WHAT YOU WILL DO ▸ What lines below contain the string "this"? List them all.

Source data:
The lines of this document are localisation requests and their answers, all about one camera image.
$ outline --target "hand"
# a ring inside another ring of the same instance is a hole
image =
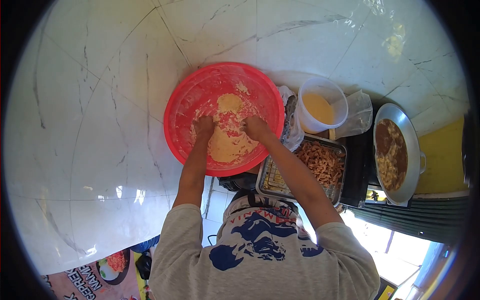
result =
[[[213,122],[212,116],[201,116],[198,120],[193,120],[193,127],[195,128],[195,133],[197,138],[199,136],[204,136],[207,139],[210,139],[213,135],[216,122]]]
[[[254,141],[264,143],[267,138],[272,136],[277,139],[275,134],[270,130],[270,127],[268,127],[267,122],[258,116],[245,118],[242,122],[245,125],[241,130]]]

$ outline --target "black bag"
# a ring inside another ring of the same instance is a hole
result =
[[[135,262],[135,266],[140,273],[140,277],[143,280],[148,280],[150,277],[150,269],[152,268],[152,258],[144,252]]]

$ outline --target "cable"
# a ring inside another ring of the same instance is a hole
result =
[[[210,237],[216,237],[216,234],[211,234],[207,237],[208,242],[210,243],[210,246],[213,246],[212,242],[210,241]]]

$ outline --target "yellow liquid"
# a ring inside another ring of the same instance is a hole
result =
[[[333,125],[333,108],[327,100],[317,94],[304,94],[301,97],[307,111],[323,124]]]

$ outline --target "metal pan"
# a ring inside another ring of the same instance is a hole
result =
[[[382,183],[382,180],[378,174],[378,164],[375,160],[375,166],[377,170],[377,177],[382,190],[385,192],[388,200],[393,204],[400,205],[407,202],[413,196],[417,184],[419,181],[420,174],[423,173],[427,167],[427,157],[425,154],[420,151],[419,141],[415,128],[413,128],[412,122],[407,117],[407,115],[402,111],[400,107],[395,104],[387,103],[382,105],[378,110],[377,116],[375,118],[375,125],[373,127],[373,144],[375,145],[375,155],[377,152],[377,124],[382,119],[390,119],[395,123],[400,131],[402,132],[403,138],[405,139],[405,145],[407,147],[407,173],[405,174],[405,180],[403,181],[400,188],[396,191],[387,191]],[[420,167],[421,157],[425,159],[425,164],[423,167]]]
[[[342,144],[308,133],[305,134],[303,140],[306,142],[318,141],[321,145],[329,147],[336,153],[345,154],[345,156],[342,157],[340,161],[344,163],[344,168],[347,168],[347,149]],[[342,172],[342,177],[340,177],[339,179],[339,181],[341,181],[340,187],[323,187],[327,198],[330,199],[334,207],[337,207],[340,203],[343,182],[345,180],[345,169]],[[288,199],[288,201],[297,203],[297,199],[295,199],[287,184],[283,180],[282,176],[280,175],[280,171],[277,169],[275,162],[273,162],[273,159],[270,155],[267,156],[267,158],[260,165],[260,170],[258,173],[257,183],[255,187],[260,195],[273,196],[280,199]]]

---

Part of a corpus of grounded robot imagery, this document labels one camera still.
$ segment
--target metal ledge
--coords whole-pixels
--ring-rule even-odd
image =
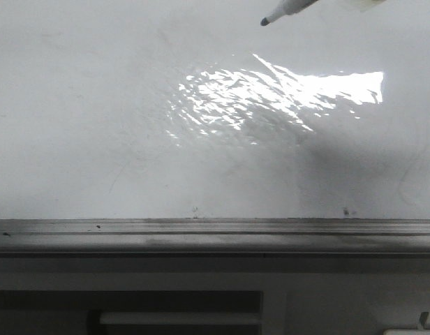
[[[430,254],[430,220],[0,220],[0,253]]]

--

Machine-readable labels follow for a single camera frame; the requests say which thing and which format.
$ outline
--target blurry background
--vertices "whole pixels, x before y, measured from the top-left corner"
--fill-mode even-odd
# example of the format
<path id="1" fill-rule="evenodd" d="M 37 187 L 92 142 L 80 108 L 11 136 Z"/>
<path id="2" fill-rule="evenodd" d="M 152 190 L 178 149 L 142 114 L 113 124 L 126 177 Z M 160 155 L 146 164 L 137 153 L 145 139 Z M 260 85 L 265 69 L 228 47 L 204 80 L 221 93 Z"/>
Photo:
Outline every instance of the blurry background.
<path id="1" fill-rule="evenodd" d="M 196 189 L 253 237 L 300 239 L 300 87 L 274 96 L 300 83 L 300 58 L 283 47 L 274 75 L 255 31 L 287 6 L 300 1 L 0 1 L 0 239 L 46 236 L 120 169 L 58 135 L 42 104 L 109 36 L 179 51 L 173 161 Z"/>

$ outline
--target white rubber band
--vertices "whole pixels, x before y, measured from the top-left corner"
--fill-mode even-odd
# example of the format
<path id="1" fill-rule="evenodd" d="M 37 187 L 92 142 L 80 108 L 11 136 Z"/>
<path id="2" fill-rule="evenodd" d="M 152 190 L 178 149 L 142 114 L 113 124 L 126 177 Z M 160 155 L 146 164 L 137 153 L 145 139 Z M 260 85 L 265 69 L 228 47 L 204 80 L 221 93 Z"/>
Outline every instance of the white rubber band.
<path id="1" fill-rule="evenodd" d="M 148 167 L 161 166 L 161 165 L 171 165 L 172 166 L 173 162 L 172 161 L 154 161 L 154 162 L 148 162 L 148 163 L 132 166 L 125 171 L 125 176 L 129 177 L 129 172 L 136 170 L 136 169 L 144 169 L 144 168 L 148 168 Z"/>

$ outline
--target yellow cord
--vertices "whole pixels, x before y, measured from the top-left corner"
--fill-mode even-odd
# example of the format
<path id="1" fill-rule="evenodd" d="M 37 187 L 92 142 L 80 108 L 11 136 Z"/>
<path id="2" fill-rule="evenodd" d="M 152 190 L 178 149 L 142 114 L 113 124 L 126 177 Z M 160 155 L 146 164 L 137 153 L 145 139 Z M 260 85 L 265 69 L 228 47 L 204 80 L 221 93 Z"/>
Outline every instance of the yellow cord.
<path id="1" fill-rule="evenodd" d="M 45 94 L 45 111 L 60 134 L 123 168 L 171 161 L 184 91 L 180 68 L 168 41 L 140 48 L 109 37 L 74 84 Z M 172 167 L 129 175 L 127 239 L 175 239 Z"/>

EXERCISE RESULT ▸
The lines of this document are localisation requests and their answers, all about one camera image.
Part of a corpus of grounded robot imagery, this document labels one camera still.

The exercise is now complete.